Comment 11 Roman Mohr 2020-07-14 15:31:56 UTC

(In reply to Stefan Hajnoczi from comment #10)
> CLONE_NEWPID - not needed inside a virtiofsd container (there are no other
> processes). Can be dropped.
> CLONE_NEWNS - currently needed because virtiofsd is designed to run in a
> mount namespace with the shared directory as / (and no other mounts). This
> is for security: it ensures path traversal cannot escape the shared
> directory.

From a kubevirt perspective that is not needed. We can run virtiofsd in its own mount namespace. k8s will mount everything into that namespace which we want to allow to be shared.

> CLONE_NEWNET - virtiofsd only needs to the UNIX domain socket, no further
> network communication should be allowed. This can be dropped without
> impacting functionality, but security is affected.

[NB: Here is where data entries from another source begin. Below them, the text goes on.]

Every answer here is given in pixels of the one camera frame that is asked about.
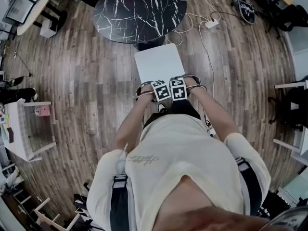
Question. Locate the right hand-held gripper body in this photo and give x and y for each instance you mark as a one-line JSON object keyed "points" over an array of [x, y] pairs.
{"points": [[178, 90]]}

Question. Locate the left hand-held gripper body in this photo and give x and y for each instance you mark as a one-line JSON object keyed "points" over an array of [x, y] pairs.
{"points": [[161, 90]]}

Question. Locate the white wooden chair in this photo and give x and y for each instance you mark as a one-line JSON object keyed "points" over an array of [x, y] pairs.
{"points": [[158, 64]]}

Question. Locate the person's left forearm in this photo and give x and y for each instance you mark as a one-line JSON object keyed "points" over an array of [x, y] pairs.
{"points": [[131, 124]]}

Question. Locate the person's right forearm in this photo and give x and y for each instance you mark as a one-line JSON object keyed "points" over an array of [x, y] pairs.
{"points": [[216, 114]]}

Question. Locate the black marble table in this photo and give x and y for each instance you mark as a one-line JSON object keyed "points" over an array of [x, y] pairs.
{"points": [[134, 6]]}

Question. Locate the black office chair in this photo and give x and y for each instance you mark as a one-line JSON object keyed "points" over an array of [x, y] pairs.
{"points": [[288, 18], [288, 109]]}

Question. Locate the person's black white shoe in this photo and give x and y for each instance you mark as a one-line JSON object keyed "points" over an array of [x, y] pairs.
{"points": [[162, 107]]}

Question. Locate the person's black trousers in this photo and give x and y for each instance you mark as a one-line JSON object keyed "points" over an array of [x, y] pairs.
{"points": [[183, 109]]}

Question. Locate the person's cream shirt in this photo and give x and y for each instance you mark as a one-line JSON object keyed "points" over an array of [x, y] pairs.
{"points": [[180, 153]]}

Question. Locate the person's face and neck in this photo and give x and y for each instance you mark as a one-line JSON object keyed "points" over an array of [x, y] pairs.
{"points": [[192, 206]]}

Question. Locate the pink box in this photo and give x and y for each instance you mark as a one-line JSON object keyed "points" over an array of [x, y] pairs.
{"points": [[43, 111]]}

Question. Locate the white desk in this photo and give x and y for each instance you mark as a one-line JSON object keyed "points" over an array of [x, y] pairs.
{"points": [[286, 145], [16, 129]]}

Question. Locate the white box stool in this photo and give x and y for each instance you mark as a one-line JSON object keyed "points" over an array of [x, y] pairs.
{"points": [[48, 29]]}

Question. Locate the oval beige table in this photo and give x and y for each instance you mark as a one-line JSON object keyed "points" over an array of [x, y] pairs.
{"points": [[41, 11]]}

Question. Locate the brown notebook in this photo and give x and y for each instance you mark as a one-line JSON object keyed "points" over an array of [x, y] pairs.
{"points": [[10, 135]]}

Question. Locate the black framed white board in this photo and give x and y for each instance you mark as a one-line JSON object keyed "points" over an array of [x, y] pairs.
{"points": [[20, 8]]}

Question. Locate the person's glasses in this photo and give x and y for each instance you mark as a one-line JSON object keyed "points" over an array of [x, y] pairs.
{"points": [[288, 221]]}

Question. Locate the light wooden frame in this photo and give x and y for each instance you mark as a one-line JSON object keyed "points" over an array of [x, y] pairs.
{"points": [[43, 204]]}

In k8s containers have most capabilities dropped by default. It would not have privileges like CAP_NET_ADMIN.
Any privileges left would not make it more harmful than an arbitrary http server (but maybe I miss something).

> 
> Note that CAP_SYS_ADMIN is required for some extended attributes (the
> trusted. namespace that overlayfs uses and the security. namespace that
> SELinux uses). If CAP_SYS_ADMIN is removed then overlayfs will not work on
> the virtiofs mount inside the guest.

There may be potential increased security with using overlayfs here, but I don't think that we can leverage that. By giving in our case virtiofsd the CAP_SYS_ADMIN privilege we may make it more secure regarding to isolating different shares, but we may make it more harmful for the whole node. Also here I may miss something.

Comment 12 Stefan Hajnoczi 2020-07-15 09:01:36 UTC

(In reply to Roman Mohr from comment #11)
> (In reply to Stefan Hajnoczi from comment #10)
> > CLONE_NEWPID - not needed inside a virtiofsd container (there are no other
> > processes). Can be dropped.
> > CLONE_NEWNS - currently needed because virtiofsd is designed to run in a
> > mount namespace with the shared directory as / (and no other mounts). This
> > is for security: it ensures path traversal cannot escape the shared
> > directory.
> 
> From a kubevirt perspective that is not needed. We can run virtiofsd in its
> own mount namespace. k8s will mount everything into that namespace which we
> want to allow to be shared.

The shared directory cannot be / in the container because the init process is still executed from inside the container. I think the best k8s can do is:

  /
    bin/virtiofsd
    lib/...dependencies...
    shared-dir/
      ..shared files..

An absolute symlink inside shared-dir/ resolves to / instead of /shared-dir/. A .. traversal on shared-dir/ resolves to /.

Ways to deal with this:
1. Mount namespaces + pivot_root(2). What virtiofsd does today but it requires CAP_SYS_ADMIN. Won't work in containers.
2. Use chroot(2). This requires CAP_SYS_CHROOT, which is a default capability in Docker and podman.
3. Use openat2(2) to restrict traversal. This is trickier to use and does not sandbox virtiofsd since many other syscalls still take paths that could escape.
4. Accept that malicious guests can escape the shared directory. Assume this is okay because no sensitive data is available inside the container (e.g. just executables and libraries mounted with 'ro').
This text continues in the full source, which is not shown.